_HOW TO COMPLETE THIS TASK_:
The data must be copied over exactly and in full.

++++ DATASET EXTRACT ++++

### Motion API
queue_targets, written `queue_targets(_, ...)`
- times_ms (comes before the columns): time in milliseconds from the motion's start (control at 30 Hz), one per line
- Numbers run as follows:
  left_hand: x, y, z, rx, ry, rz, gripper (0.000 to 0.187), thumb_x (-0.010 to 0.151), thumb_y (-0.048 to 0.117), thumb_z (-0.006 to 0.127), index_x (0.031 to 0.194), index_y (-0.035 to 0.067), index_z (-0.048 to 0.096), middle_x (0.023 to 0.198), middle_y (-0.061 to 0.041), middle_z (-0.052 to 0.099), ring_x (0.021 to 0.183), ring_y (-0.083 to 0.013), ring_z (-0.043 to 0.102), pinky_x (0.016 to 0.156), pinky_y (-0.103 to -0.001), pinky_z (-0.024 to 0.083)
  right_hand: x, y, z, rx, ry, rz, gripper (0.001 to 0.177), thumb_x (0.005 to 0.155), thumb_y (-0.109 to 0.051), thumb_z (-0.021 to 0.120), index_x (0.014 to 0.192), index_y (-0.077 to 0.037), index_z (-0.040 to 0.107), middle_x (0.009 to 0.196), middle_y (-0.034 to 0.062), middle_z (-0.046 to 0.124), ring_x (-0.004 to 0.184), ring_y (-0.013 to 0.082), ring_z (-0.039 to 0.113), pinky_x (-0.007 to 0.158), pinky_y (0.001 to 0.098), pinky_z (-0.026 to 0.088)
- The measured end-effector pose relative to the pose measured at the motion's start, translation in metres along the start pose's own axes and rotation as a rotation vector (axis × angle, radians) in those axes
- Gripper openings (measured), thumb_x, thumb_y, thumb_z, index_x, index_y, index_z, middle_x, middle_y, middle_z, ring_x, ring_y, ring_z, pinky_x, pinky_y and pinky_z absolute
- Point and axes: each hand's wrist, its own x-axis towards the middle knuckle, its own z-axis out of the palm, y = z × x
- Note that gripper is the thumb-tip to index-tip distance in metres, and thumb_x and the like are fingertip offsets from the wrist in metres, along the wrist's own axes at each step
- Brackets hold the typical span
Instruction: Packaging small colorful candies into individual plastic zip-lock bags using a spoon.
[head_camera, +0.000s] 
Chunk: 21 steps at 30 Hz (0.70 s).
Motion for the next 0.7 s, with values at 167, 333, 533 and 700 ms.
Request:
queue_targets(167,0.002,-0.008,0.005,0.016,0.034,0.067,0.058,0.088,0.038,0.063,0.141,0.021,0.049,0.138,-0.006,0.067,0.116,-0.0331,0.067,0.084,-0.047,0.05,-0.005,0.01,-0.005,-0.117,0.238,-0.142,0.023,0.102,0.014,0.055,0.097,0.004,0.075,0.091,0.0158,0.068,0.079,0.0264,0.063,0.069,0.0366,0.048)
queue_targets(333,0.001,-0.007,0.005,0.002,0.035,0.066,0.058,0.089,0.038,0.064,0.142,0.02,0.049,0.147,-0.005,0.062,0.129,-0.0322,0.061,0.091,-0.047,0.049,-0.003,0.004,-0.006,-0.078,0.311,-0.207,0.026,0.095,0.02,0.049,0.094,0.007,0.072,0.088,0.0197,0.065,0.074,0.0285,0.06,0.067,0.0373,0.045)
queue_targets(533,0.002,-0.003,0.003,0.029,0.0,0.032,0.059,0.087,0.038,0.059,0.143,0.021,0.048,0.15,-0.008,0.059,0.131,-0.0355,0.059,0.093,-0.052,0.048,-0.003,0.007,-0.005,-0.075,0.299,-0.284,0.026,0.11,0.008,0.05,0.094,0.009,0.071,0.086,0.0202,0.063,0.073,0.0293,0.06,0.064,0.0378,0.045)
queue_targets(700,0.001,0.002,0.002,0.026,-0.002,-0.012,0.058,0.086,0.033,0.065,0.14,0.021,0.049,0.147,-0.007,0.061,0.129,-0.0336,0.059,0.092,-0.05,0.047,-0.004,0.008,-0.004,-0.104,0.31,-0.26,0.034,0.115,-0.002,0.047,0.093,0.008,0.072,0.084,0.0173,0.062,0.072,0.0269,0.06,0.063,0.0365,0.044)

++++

_ANSWER AREA_:
### Motion API
queue_targets, written `queue_targets(_, ...)`
- times_ms (comes before the columns): time in milliseconds from the motion's start (control at 30 Hz), one per line
- Numbers run as follows:
  left_hand: x, y, z, rx, ry, rz, gripper (0.000 to 0.187), thumb_x (-0.010 to 0.151), thumb_y (-0.048 to 0.117), thumb_z (-0.006 to 0.127), index_x (0.031 to 0.194), index_y (-0.035 to 0.067), index_z (-0.048 to 0.096), middle_x (0.023 to 0.198), middle_y (-0.061 to 0.041), middle_z (-0.052 to 0.099), ring_x (0.021 to 0.183), ring_y (-0.083 to 0.013), ring_z (-0.043 to 0.102), pinky_x (0.016 to 0.156), pinky_y (-0.103 to -0.001), pinky_z (-0.024 to 0.083)
  right_hand: x, y, z, rx, ry, rz, gripper (0.001 to 0.177), thumb_x (0.005 to 0.155), thumb_y (-0.109 to 0.051), thumb_z (-0.021 to 0.120), index_x (0.014 to 0.192), index_y (-0.077 to 0.037), index_z (-0.040 to 0.107), middle_x (0.009 to 0.196), middle_y (-0.034 to 0.062), middle_z (-0.046 to 0.124), ring_x (-0.004 to 0.184), ring_y (-0.013 to 0.082), ring_z (-0.039 to 0.113), pinky_x (-0.007 to 0.158), pinky_y (0.001 to 0.098), pinky_z (-0.026 to 0.088)
- The measured end-effector pose relative to the pose measured at the motion's start, translation in metres along the start pose's own axes and rotation as a rotation vector (axis × angle, radians) in those axes
- Gripper openings (measured), thumb_x, thumb_y, thumb_z, index_x, index_y, index_z, middle_x, middle_y, middle_z, ring_x, ring_y, ring_z, pinky_x, pinky_y and pinky_z absolute
- Point and axes: each hand's wrist, its own x-axis towards the middle knuckle, its own z-axis out of the palm, y = z × x
- Note that gripper is the thumb-tip to index-tip distance in metres, and thumb_x and the like are fingertip offsets from the wrist in metres, along the wrist's own axes at each step
- Brackets hold the typical span
Instruction: Packaging small colorful candies into individual plastic zip-lock bags using a spoon.
[head_camera, +0.000s] 
Chunk: 21 steps at 30 Hz (0.70 s).
Motion for the next 0.7 s, with values at 167, 333, 533 and 700 ms.
Request:
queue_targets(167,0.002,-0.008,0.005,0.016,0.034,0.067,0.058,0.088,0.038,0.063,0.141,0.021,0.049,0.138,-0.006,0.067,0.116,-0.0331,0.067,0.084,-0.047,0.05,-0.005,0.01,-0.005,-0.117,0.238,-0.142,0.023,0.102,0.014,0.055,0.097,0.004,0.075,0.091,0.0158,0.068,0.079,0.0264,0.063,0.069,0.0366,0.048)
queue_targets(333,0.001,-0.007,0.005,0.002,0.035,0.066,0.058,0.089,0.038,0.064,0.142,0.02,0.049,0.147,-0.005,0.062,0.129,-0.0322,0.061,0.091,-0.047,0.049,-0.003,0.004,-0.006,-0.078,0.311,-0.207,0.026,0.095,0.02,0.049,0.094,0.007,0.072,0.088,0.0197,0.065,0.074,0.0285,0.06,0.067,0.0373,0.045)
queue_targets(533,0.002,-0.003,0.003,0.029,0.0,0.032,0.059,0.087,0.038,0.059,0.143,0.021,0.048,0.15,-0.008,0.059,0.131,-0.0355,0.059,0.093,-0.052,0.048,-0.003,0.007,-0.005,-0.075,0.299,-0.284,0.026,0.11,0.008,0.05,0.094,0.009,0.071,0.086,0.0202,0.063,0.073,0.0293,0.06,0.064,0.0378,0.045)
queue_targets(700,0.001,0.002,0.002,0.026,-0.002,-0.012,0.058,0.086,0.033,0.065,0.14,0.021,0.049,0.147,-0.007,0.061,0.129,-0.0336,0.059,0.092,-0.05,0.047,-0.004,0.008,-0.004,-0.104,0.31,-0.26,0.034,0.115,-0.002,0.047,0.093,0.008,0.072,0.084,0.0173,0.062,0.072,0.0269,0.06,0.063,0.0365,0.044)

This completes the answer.